Machine learning methods for biomedical image analysis that are better and more precise than humans for specific tasks have been around for nearly two decades.1 However, they are rarely used in current practice. In fact, visually inspecting and subjectively describing an imaging study has not fundamentally changed since the very first scientific report of findings on an X-ray in 1896.2
Despite the prowess of newer deep learning methods for recognizing patterns in images and other complex forms of data, the same fundamental barriers from the past two decades still stand in the way.
Integration into a hospital system’s PACS and dictation software is a necessary first step. Fortunately, commercial entities understand this, and tools are starting to be deployed centrally through AI marketplaces affiliated with various PACS. However, standardization and integration of these tools are still in early stages.
Clinical deployment of advanced biomedical image analysis research tools is also slowed because image preprocessing pipelines often require lengthy processing times and multiple quality control (QC) steps. While deep learning methods allow for rapid analysis of new data, the development of robust clinical systems requires that preprocessing and QC steps be automated — so that few or no manual QC steps are required.
Data variability and ability to generalize
Research in biomedical image processing has a historical focus on clean, homogeneous data sets — such as a 3-D MPRAGE or FLAIR sequence used in a research protocol to investigate a particular disease. However, the performance of these datasets, which are typically acquired from a single institution, has been shown to overestimate performance in the real world.3 This is particularly true when applied to data from other institutions.4
Deep learning methods have the potential to overcome issues of lower-quality clinical data and variability across imaging parameters and institutions, but they require larger sample sizes and more diverse, unbiased training data. Acquiring this data is no small task, especially given privacy concerns and the time required for labeling and annotation.
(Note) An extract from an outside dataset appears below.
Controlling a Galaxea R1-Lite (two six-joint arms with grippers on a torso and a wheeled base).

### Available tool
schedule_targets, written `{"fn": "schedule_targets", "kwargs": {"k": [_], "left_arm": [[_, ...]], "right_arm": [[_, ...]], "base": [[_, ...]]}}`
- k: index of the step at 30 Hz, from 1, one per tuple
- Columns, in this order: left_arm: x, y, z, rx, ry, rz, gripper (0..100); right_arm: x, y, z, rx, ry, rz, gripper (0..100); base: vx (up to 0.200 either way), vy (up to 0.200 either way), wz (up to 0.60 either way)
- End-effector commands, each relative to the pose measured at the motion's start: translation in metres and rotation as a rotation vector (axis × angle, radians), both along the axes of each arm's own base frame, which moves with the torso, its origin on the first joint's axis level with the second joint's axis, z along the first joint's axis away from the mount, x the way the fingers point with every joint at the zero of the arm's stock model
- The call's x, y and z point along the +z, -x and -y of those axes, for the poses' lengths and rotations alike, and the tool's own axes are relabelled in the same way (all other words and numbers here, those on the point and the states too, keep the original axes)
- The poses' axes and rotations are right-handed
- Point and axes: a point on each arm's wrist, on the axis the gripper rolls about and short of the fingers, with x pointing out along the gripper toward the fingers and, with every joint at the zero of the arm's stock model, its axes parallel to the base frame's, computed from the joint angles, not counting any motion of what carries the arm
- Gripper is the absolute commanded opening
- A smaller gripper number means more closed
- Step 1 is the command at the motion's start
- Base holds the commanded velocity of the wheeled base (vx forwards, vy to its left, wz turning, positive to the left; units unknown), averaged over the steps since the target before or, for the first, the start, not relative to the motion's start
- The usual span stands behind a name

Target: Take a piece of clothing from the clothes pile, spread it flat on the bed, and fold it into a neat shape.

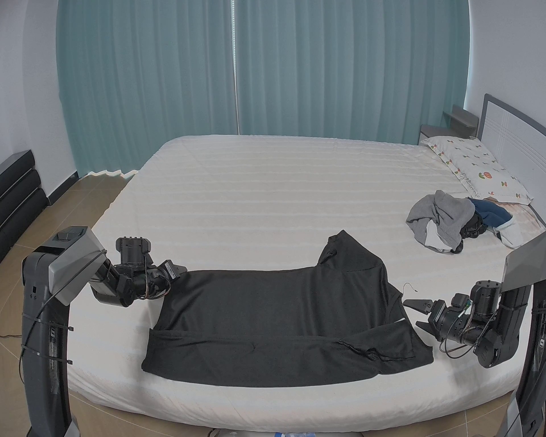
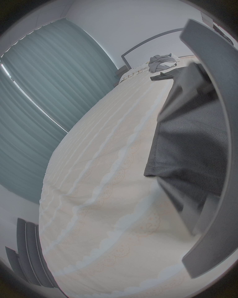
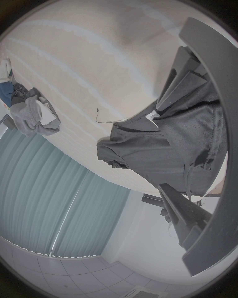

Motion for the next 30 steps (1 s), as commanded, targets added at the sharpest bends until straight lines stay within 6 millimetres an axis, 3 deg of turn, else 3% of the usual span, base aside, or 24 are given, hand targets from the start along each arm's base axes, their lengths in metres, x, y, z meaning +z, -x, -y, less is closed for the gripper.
{"fn": "schedule_targets", "kwargs": {"k": [1, 6, 11, 17, 21, 30], "left_arm": [[0.003, 0.0, 0.0, 0.012, 0.013, 0.002, 0], [0.016, 0.001, -0.006, 0.094, 0.041, 0.012, 0], [0.025, 0.006, -0.013, 0.139, 0.066, 0.009, 0], [0.028, 0.009, -0.01, 0.147, 0.089, 0.001, 0], [0.03, 0.011, -0.009, 0.147, 0.106, 0.011, 0], [0.025, 0.013, -0.009, 0.144, 0.108, 0.007, 0]], "right_arm": [[0.006, -0.004, -0.005, -0.017, 0.023, 0.042, 100], [0.008, -0.014, -0.021, -0.045, 0.063, 0.08, 100], [0.028, -0.042, -0.037, -0.052, 0.108, 0.188, 100], [0.039, -0.086, -0.053, -0.063, 0.203, 0.158, 100], [0.029, -0.13, -0.055, -0.09, 0.244, 0.144, 100], [0.01, -0.182, -0.053, -0.07, 0.301, 0.011, 100]], "base": [[0.0, 0.0, 0.0], [0.0, 0.0, 0.0], [0.0, 0.0, 0.0], [0.0, 0.0, 0.0], [0.0, 0.0, 0.0], [0.0, 0.0, 0.0]]}}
Disease diversity within and between individuals
To be successful, the majority of image processing tools and commercial radiology AI algorithms have been tailored to tackle a specific disease or abnormality, such as measuring calcium scores, ejection fraction, or multiple sclerosis plaques.5,6,7 This “narrow” perspective of defining the specific tasks that are solvable by AI algorithms is a critical first step that is embraced by the ACR Data Science Institute™. General AI is still a long way off and there is debate over whether computers will ever be able to excel in general AI, given the complexity of the human brain in analyzing problems.
Although we are starting to remove the barriers for integrating biomedical image analysis and machine learning into radiology practice, many hurdles that have prevented clinical translation in the past 20 years still remain.
While the narrow tasks being solved by AI provide decision support, they are far different from the reality of a radiologist’s overall job. To be useful, narrow AI solutions will have to be integrated into more comprehensive solutions. This must be done for every body part, multiplied by every modality. Ignoring the sheer diversity of human diseases is called the spectrum bias.8
Further complicating narrow AI approaches is the problem that more than one disease or abnormality is often present in the same patient — such as when small vessel ischemic disease and chronic infarcts/insults are adjacent to a brain metastasis. If an AI tool can only address one (or even a few) types of abnormalities within a single patient, it will be of limited use for most imaging studies.
One potential solution to overcoming disease diversity and developing a more comprehensive solution is combining data-driven and domain-expert approaches. Ignoring the body of knowledge that we have already developed about the appearance of different diseases seems foolish, particularly for rare diseases in which adequate novel training examples will be hard to come by.
Even if we overcome the first three barriers by developing an AI tool both robust in data variation and fully integrated into clinical workflow, it must fundamentally add value to be adopted into clinical practice and be worth paying for (see sidebar on page 20).
Although we are starting to remove the barriers for integrating biomedical image analysis and machine learning into radiology practice, many hurdles that have prevented clinical translation in the past 20 years still remain. Overcoming them will require significant effort and collaboration among academia, industry partners, and professional societies.